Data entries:

━━━━

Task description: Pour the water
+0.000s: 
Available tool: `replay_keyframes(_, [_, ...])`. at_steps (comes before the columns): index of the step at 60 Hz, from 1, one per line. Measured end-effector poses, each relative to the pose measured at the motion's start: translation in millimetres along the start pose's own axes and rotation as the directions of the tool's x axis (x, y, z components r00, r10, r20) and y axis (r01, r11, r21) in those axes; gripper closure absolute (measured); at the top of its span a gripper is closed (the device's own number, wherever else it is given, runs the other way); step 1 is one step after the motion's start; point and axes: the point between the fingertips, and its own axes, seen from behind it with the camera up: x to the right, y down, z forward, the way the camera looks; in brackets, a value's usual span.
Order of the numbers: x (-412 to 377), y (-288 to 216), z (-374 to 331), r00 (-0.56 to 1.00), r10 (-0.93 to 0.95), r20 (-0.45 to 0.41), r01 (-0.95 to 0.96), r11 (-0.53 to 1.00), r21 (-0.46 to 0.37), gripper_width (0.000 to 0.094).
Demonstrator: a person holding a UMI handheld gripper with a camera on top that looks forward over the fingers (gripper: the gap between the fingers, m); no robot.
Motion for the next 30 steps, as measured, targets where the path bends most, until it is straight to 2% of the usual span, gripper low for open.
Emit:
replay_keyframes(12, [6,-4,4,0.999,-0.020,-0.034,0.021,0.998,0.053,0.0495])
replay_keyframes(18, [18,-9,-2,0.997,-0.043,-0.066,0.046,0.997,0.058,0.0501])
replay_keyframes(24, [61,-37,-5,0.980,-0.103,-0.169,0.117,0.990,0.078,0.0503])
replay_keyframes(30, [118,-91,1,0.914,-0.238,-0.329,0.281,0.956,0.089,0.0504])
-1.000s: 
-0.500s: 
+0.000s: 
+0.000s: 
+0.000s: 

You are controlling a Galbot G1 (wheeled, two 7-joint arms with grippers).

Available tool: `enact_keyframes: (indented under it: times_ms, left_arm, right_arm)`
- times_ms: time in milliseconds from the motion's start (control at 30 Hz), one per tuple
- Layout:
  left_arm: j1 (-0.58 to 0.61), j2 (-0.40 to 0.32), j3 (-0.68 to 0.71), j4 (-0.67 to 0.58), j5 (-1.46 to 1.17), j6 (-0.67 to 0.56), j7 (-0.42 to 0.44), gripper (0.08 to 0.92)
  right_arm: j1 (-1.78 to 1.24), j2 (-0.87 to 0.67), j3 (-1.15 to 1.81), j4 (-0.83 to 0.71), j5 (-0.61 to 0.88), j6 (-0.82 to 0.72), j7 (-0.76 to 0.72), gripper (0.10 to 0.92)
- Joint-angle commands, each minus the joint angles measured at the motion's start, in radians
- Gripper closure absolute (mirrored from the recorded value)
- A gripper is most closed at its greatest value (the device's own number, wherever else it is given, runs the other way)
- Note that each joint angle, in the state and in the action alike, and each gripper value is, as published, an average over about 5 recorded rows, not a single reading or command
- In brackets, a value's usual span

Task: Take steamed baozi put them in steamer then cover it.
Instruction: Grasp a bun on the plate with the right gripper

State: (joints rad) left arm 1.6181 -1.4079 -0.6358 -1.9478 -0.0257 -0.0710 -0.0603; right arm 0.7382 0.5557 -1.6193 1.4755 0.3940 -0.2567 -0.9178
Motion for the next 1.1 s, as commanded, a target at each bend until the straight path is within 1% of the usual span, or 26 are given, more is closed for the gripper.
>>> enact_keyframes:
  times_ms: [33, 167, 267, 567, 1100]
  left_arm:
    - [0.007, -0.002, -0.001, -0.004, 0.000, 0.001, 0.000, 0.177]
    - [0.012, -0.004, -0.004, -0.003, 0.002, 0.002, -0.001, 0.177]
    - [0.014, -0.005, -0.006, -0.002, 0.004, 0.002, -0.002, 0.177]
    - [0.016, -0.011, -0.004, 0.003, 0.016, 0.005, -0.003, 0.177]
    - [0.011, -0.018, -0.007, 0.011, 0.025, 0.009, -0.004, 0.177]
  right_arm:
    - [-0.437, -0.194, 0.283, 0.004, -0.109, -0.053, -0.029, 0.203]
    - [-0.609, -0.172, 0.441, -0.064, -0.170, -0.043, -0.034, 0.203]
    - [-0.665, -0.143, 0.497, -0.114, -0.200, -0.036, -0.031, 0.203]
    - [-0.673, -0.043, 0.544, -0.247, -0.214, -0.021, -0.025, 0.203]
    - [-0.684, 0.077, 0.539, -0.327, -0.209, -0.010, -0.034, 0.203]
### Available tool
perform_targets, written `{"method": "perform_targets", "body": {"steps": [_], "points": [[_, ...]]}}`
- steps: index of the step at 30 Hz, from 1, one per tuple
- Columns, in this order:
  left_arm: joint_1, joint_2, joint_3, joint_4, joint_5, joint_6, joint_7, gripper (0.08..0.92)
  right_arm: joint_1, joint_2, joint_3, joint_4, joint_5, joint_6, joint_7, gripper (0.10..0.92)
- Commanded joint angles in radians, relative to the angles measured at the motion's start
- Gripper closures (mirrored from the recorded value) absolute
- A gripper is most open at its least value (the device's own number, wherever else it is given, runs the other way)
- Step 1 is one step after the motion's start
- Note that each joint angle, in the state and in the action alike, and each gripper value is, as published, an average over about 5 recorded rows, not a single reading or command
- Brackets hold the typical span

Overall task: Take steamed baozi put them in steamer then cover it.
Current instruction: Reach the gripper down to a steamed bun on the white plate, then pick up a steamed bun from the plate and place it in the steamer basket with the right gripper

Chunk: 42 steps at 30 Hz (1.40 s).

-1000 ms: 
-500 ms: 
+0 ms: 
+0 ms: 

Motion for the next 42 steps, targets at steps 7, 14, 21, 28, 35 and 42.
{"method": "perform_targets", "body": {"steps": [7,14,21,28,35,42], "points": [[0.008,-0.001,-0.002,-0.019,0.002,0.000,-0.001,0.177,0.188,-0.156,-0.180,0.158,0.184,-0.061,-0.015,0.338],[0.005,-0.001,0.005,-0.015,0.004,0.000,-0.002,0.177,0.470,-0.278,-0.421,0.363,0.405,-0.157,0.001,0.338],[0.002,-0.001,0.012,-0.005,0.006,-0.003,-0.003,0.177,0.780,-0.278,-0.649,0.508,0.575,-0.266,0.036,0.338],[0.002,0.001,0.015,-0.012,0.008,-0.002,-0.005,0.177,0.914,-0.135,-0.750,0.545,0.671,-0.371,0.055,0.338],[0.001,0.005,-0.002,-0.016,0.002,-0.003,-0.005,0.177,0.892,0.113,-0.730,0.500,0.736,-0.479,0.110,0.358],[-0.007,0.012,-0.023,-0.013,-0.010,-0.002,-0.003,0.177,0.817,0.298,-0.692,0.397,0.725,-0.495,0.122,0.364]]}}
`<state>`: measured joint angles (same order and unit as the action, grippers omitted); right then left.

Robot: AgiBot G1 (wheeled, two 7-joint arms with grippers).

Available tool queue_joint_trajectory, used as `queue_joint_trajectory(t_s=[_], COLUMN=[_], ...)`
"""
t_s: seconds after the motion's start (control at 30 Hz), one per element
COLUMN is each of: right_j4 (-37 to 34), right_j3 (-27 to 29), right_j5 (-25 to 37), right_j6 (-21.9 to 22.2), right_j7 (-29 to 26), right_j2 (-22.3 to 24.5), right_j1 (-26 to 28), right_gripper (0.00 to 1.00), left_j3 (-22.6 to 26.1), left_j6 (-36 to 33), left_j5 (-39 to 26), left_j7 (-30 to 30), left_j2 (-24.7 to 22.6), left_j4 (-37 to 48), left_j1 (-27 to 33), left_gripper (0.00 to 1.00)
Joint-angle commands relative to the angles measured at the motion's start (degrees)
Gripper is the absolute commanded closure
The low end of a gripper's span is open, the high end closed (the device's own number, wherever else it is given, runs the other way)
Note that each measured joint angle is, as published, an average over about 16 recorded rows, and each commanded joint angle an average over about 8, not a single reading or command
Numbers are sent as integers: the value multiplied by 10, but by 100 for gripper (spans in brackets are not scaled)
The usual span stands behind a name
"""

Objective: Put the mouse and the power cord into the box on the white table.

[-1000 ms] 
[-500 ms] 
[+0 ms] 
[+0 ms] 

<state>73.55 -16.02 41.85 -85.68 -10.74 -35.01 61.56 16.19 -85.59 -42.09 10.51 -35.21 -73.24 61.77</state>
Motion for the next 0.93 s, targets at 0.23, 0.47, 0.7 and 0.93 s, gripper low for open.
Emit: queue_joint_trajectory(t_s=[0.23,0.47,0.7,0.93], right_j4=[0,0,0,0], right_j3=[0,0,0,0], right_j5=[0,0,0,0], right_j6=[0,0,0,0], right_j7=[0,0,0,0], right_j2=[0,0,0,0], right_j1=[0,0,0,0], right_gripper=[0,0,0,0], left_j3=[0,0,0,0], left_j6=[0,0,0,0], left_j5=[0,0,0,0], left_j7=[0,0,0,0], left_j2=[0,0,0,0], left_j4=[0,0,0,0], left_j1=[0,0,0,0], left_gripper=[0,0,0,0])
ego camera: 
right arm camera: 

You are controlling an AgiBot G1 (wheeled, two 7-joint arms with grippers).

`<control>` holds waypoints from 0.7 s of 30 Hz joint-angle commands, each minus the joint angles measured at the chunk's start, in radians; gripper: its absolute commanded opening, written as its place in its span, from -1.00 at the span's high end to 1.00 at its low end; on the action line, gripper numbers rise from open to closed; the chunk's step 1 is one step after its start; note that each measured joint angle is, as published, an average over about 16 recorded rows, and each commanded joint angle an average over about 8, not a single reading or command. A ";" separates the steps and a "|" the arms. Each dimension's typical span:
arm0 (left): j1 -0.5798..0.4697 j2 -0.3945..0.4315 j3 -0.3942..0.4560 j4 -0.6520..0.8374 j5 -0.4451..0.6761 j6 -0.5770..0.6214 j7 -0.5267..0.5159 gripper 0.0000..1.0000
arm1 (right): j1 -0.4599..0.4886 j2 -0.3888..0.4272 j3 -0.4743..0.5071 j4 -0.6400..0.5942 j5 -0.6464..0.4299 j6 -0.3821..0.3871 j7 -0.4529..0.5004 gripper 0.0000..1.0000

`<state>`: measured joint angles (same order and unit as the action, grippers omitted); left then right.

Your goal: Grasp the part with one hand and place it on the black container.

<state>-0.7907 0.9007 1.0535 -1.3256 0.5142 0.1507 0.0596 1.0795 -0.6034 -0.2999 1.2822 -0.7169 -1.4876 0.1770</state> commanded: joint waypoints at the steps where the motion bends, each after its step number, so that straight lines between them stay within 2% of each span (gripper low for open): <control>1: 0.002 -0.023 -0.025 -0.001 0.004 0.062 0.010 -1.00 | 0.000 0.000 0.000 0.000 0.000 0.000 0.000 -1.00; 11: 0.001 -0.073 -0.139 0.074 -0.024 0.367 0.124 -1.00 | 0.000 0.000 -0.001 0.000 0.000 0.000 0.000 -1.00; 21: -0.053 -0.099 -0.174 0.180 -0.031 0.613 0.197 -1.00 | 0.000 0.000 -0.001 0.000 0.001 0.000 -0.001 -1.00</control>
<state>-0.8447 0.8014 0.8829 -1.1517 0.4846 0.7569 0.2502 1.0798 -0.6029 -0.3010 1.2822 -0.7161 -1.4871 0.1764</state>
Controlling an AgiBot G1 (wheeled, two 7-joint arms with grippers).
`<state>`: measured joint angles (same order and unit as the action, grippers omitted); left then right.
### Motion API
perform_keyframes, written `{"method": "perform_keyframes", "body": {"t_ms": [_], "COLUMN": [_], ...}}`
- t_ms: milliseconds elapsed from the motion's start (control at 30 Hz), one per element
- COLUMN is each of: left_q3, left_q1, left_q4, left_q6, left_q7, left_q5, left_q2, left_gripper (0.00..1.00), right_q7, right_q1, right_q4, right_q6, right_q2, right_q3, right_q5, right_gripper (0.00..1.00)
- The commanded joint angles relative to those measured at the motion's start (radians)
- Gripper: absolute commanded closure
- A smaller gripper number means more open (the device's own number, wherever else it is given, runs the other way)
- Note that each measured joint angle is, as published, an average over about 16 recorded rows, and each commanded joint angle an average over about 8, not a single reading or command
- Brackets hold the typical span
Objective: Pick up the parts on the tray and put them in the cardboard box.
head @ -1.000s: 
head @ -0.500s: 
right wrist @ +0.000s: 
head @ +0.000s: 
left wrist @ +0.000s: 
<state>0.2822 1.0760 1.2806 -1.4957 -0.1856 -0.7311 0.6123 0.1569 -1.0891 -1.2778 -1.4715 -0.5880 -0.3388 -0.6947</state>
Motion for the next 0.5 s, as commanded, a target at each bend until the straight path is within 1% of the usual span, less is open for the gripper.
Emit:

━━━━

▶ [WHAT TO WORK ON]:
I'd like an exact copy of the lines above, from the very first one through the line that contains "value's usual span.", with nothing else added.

▶ [PROBLEM SOLUTION]:
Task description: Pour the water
+0.000s: 
Available tool: `replay_keyframes(_, [_, ...])`. at_steps (comes before the columns): index of the step at 60 Hz, from 1, one per line. Measured end-effector poses, each relative to the pose measured at the motion's start: translation in millimetres along the start pose's own axes and rotation as the directions of the tool's x axis (x, y, z components r00, r10, r20) and y axis (r01, r11, r21) in those axes; gripper closure absolute (measured); at the top of its span a gripper is closed (the device's own number, wherever else it is given, runs the other way); step 1 is one step after the motion's start; point and axes: the point between the fingertips, and its own axes, seen from behind it with the camera up: x to the right, y down, z forward, the way the camera looks; in brackets, a value's usual span.

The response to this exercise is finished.